■ **What the task requires**
Transcribe everything in the listing as written, and let no image into the copy.
● ● ● ● ● ● ●
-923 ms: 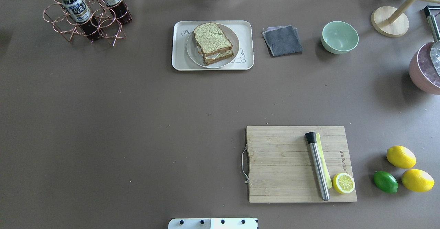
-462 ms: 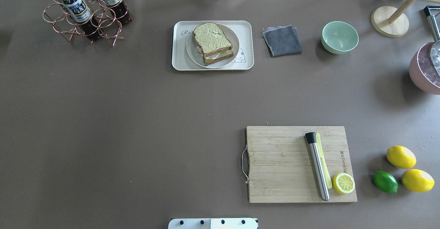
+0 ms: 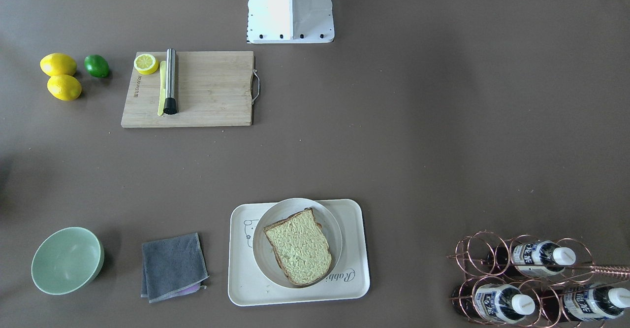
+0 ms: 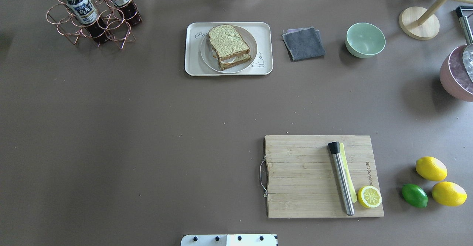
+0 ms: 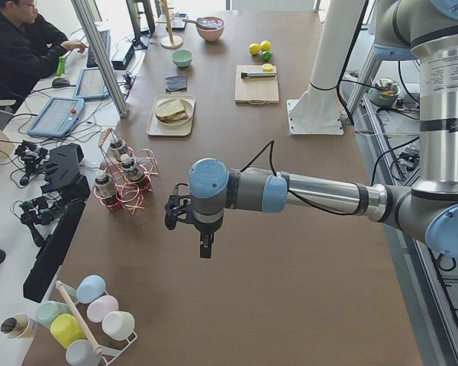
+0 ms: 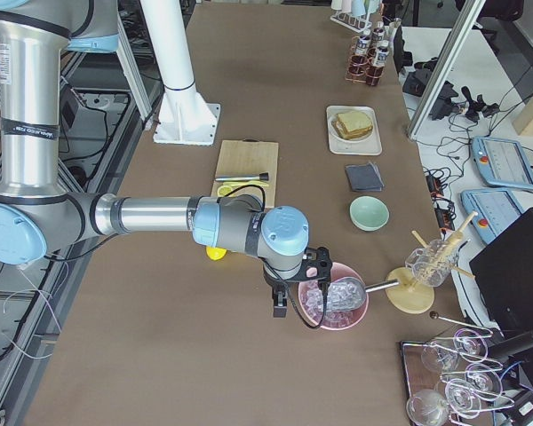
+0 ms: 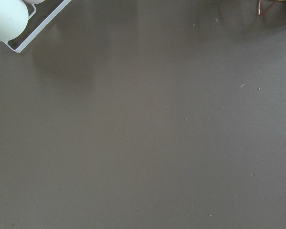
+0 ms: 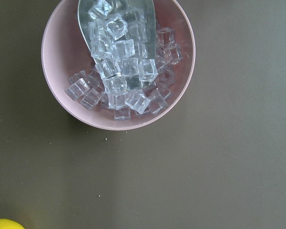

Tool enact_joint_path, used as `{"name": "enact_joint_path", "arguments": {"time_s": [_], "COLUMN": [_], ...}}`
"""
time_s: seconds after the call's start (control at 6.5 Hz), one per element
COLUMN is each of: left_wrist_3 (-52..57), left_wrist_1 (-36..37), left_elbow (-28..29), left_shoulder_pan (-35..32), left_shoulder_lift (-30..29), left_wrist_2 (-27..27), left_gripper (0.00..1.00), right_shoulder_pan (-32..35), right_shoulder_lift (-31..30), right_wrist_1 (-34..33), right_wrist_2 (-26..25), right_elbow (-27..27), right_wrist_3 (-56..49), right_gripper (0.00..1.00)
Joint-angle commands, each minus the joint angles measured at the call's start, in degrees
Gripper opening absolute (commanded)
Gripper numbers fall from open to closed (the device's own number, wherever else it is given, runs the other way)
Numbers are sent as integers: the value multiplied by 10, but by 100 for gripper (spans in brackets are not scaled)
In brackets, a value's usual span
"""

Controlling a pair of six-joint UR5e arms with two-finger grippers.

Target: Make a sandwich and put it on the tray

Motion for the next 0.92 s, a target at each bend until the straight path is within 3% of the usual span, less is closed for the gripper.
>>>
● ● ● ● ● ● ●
■ **Output of the exercise**
-923 ms: 
-462 ms: 
+0 ms: 
+0 ms: 
+0 ms: 
+0 ms: 
+0 ms: 
+0 ms: 

Tool enact_joint_path, used as `{"name": "enact_joint_path", "arguments": {"time_s": [_], "COLUMN": [_], ...}}`
"""
time_s: seconds after the call's start (control at 6.5 Hz), one per element
COLUMN is each of: left_wrist_3 (-52..57), left_wrist_1 (-36..37), left_elbow (-28..29), left_shoulder_pan (-35..32), left_shoulder_lift (-30..29), left_wrist_2 (-27..27), left_gripper (0.00..1.00), right_shoulder_pan (-32..35), right_shoulder_lift (-31..30), right_wrist_1 (-34..33), right_wrist_2 (-26..25), right_elbow (-27..27), right_wrist_3 (-56..49), right_gripper (0.00..1.00)
Joint-angle commands, each minus the joint angles measured at the call's start, in degrees
Gripper opening absolute (commanded)
Gripper numbers fall from open to closed (the device's own number, wherever else it is given, runs the other way)
Numbers are sent as integers: the value multiplied by 10, but by 100 for gripper (spans in brackets are not scaled)
In brackets, a value's usual span
"""

Controlling a pair of six-joint UR5e arms with two-finger grippers.

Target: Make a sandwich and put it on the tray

Motion for the next 0.92 s, a target at each bend until the straight path is within 3% of the usual span, less is closed for the gripper.
>>>

Nothing more is needed for this answer.